Para kritikus sepakbola Brasil sering melakukan kilas balik ke masa lalu dan menuding Selecao di era modern ini terlihat kurang sentuhan artisitik jika dibandingkan dengan tim-tim yang memenangi Piala Dunia 1958, 1962 dan 1970.
Bahkan hingga saat ini sejumlah TV Brasil masih sering menyangkan cuplikan gol-gol terkenal Brasil seperti yang dicetak Pele di final Piala Dunia 1958 lawan Swedia.
“Satu hal lagi adalah tim pada 1970 punya waktu empat bulan untuk mempersiapkan diri,” kata Dunga yang menambahkan sudah menjadi sifat alami manusia untuk menganggap masa lalu selalu lebih baik.

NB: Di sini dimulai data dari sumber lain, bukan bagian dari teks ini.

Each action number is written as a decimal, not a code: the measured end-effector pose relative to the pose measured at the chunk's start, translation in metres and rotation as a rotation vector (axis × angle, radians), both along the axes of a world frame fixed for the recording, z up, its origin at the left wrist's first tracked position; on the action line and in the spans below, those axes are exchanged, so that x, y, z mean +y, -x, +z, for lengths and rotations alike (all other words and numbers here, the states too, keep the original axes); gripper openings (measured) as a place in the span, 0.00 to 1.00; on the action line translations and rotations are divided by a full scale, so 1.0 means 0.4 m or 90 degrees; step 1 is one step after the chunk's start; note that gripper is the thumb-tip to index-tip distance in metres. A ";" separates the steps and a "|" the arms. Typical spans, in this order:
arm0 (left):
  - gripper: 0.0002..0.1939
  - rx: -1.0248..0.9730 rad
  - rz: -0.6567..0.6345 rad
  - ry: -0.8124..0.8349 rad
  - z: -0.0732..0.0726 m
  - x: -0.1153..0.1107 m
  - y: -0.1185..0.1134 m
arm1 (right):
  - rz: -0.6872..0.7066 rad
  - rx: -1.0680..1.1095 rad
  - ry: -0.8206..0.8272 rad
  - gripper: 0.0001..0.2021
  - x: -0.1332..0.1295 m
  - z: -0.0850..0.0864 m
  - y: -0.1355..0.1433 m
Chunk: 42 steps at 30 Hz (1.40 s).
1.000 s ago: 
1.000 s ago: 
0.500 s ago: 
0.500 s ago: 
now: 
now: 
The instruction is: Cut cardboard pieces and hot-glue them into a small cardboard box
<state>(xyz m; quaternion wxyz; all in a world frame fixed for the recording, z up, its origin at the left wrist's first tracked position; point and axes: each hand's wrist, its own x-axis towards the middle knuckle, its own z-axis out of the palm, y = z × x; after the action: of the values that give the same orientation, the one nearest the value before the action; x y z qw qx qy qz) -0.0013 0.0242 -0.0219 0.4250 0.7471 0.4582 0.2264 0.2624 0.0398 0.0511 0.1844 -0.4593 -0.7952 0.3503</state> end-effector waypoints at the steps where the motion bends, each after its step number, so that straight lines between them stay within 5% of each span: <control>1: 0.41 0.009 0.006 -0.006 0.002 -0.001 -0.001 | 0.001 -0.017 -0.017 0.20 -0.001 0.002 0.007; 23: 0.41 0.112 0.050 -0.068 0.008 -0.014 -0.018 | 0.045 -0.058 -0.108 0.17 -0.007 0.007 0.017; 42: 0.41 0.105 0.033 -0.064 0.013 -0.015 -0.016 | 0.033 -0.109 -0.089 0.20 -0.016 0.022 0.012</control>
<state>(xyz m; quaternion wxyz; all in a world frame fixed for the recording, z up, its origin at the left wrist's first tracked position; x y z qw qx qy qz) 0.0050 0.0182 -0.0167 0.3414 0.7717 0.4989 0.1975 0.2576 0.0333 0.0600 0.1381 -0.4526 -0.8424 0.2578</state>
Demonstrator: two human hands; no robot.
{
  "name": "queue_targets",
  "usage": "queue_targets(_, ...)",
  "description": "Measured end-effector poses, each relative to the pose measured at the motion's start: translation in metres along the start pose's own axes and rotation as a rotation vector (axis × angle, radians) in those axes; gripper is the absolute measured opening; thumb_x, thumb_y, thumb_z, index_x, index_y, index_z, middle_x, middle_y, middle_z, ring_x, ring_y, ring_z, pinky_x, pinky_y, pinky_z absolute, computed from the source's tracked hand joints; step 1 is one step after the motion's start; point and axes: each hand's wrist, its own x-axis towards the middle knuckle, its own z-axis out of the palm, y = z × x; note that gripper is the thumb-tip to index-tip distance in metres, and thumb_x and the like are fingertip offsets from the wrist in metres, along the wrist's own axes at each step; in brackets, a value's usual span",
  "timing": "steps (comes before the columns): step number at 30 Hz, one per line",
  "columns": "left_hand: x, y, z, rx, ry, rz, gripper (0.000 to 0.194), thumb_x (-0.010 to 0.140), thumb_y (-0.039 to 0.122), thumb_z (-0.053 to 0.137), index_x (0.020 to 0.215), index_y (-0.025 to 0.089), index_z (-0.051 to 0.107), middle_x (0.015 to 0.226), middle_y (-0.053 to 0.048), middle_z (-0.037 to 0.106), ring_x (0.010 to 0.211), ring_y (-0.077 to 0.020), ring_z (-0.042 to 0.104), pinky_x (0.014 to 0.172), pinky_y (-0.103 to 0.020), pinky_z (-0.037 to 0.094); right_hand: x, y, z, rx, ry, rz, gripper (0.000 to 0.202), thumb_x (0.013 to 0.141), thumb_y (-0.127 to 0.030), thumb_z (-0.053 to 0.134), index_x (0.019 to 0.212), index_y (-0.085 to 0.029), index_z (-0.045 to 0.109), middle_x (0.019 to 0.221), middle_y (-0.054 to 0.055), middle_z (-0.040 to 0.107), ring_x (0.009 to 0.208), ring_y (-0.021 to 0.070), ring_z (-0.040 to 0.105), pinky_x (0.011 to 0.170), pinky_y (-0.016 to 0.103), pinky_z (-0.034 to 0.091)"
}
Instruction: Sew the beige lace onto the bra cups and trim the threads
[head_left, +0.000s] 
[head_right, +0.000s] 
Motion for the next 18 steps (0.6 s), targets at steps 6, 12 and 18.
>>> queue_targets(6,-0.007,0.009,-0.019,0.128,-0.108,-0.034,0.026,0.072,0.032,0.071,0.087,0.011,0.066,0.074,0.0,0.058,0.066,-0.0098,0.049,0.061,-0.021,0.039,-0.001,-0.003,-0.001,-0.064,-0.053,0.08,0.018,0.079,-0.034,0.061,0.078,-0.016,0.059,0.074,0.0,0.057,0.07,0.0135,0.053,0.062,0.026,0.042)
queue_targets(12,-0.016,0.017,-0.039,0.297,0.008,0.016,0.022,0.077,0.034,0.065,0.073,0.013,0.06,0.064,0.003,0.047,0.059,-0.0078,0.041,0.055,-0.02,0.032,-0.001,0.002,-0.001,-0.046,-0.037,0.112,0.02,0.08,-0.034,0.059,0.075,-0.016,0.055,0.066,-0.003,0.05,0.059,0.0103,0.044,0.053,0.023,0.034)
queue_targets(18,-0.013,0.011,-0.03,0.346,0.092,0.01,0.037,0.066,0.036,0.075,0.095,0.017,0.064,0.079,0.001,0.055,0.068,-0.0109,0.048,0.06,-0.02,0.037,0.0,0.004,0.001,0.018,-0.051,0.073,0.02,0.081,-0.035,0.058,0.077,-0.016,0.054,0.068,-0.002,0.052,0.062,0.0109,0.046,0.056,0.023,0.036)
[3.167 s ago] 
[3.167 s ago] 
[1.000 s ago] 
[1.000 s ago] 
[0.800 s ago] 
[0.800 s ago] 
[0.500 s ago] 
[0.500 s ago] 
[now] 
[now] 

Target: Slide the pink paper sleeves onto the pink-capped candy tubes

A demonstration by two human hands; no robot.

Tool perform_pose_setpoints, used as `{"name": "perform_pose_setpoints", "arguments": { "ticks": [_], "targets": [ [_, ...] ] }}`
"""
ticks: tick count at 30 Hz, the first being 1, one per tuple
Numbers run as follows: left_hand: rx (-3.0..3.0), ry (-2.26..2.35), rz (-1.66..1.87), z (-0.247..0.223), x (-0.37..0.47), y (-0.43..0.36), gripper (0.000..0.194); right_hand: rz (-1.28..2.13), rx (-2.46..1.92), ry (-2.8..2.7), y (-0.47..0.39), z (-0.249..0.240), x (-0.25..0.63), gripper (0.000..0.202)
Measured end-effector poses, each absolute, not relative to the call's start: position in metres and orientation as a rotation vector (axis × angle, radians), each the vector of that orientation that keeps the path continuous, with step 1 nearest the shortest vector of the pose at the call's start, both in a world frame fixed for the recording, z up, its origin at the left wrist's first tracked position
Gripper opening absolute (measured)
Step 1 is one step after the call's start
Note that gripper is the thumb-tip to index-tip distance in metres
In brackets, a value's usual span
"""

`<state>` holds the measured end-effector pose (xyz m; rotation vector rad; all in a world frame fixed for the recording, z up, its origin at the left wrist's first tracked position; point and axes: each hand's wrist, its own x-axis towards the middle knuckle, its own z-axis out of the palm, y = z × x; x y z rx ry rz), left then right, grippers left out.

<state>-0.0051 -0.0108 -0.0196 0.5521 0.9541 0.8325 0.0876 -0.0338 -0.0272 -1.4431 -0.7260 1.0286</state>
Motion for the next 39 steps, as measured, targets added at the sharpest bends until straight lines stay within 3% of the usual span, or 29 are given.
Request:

“Kakek sya bilang kepada ayah saya bahwa di masanya semua lebih baik dan ayah saya mengatakan hal serupa kepada saya,” kata Dunga.
“Saya juga mengatakan kepada putra saya bahwa situasinya lebih baik di jaman saya dan saya yakin ana saya juga akan mengatakan hal yang sama kepada anaknya nanti.
“Pada 1958, sepakbola hanya urusan teknik. Kemudian mereka menambahnya dengan persiapan fisik, kemudian menerapkan taktik, kemudian mereka menambahnya dengan faktor tekanan dan emosi.
“Jika kita melihat lebih seksama kepada tim-tim di masa lalu, mereka juga melakukan kesalahan yang sama dengan tim-tim saat ini.”
Dunga menyatakan semua itu disebabkan sifat manusia yang tak pernah puas.
“Tekanan menjadi jauh lebih hebat. Kami harus selalu menang, tapi bahkan ketika kami sudah menang pun mereka tak senang karena kami tak menunjukan permainan indah. Jika kami bermain cantik, mereka juga tak puas karena kami tak mencetak enam atau tujuh gol.
“Jika kami mencetak enam atau tujuh gol, mereka akan bilang lawannya tidak bagus.”